● **Task**: Begin at the line below that holds "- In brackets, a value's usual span" and end at the line that holds "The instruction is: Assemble", transcribing each line exactly and skipping any picture.

● **Records from a data collection**:
○ ○ ○ ○ ○ ○ ○

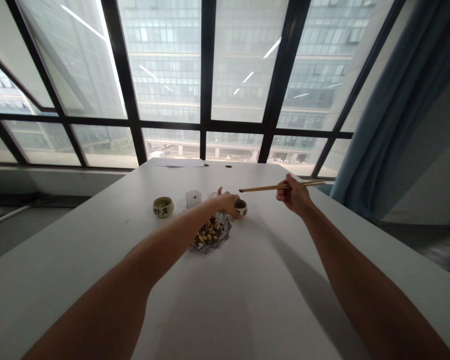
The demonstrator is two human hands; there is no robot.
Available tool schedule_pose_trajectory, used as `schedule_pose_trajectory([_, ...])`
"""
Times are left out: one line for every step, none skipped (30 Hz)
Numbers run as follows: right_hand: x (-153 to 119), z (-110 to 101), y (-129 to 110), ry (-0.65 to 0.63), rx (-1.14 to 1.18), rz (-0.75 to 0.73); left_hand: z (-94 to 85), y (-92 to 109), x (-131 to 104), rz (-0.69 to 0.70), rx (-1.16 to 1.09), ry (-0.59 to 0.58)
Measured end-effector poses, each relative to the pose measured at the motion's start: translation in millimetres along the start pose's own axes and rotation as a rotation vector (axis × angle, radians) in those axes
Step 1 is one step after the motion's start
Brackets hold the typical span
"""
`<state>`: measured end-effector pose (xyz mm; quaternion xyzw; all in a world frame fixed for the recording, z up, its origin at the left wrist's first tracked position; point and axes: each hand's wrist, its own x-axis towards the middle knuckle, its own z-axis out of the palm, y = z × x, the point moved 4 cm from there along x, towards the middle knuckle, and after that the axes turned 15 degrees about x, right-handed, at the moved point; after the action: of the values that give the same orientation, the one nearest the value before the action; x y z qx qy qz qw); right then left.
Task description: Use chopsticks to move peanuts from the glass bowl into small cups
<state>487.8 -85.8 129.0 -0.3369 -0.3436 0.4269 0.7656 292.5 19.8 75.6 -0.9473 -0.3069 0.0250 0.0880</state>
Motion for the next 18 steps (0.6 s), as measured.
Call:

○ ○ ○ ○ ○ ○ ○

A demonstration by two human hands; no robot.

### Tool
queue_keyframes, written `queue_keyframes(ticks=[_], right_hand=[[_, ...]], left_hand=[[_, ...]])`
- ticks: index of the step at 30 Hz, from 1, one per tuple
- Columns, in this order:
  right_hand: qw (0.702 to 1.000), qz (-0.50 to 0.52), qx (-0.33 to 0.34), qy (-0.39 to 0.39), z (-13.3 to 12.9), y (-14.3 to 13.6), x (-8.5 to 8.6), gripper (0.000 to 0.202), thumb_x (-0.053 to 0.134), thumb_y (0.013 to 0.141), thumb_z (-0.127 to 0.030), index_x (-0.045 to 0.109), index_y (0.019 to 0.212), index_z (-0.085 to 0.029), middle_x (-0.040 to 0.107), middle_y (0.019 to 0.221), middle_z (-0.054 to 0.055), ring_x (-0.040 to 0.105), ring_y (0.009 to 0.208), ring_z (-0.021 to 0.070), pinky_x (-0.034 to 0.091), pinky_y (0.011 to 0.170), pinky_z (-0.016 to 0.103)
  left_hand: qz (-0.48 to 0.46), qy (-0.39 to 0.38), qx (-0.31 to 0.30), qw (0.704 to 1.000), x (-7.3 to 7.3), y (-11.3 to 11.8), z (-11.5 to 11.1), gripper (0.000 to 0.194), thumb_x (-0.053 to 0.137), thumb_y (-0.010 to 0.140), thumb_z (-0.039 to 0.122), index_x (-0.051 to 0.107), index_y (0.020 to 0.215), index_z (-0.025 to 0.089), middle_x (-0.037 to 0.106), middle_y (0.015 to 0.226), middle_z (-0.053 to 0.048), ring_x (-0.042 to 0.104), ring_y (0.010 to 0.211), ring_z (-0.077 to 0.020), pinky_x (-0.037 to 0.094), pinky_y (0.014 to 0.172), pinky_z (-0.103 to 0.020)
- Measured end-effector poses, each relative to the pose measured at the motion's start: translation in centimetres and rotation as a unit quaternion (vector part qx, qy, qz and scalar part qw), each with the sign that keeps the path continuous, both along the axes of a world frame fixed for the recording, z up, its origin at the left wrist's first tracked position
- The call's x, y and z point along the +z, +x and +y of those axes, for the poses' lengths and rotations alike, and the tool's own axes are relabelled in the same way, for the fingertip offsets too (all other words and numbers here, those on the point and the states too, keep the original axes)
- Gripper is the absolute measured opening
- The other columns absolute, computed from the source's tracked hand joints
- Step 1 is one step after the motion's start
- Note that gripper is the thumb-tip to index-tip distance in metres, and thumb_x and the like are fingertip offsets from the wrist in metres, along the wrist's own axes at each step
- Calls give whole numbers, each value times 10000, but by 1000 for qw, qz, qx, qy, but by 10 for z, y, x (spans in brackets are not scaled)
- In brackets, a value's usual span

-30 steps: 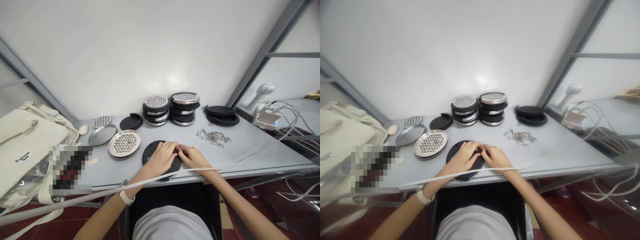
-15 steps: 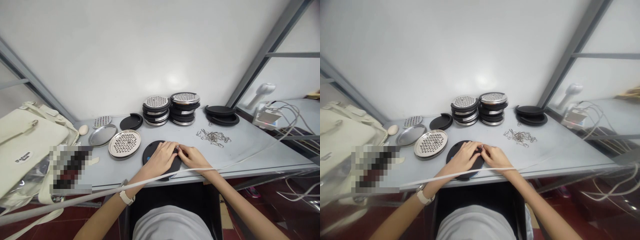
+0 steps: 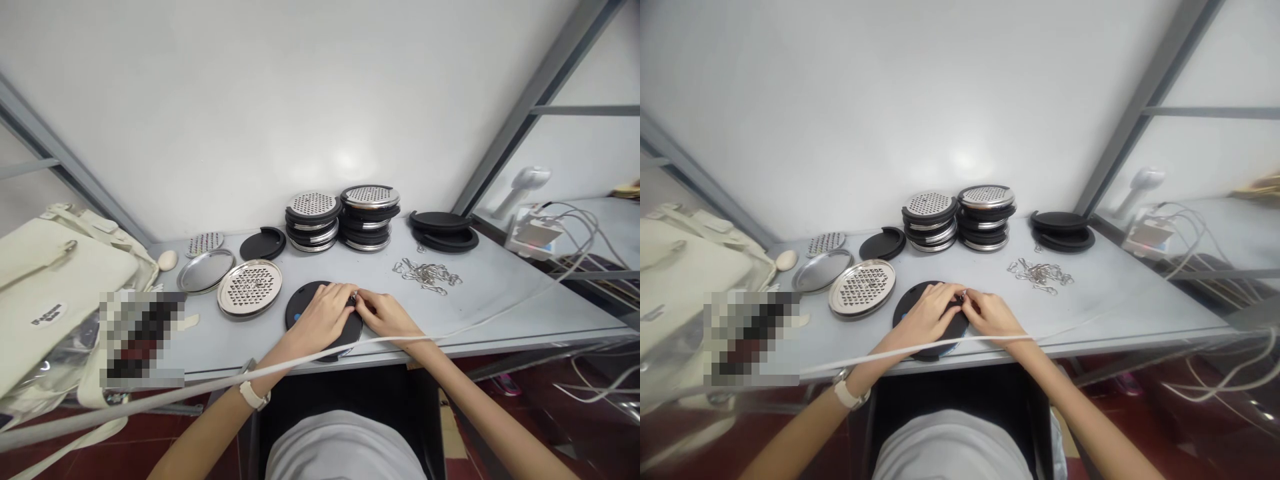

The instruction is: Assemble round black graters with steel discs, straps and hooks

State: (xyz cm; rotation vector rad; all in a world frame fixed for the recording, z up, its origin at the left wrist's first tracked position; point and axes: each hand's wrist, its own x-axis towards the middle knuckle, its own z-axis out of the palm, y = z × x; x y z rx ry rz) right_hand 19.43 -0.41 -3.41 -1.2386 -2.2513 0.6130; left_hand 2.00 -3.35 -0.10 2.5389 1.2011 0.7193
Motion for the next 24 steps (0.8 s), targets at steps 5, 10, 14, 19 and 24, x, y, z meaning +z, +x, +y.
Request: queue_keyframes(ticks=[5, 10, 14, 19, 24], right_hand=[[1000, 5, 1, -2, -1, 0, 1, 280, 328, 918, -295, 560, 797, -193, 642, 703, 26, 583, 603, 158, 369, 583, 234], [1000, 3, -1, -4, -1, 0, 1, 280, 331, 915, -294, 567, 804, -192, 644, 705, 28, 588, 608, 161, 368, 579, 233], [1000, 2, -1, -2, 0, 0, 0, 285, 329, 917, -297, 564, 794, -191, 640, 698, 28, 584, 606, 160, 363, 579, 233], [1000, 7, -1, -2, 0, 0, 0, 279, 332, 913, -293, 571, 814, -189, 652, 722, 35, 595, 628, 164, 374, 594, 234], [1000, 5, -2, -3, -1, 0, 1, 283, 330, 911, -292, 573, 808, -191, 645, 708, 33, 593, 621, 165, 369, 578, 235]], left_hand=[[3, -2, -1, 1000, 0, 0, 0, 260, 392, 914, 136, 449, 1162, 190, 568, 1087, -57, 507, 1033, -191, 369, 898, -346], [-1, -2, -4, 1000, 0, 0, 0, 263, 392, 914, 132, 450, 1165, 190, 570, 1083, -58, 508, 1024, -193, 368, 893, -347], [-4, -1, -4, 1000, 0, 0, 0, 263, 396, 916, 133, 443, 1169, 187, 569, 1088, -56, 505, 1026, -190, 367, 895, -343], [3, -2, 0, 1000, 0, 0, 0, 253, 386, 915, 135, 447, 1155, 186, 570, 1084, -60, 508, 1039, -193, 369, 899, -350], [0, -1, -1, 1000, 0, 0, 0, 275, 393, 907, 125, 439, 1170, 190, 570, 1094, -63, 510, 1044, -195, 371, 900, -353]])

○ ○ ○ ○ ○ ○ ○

● **Answer below**:
- In brackets, a value's usual span

-30 steps: 
-15 steps: 
+0 steps: 

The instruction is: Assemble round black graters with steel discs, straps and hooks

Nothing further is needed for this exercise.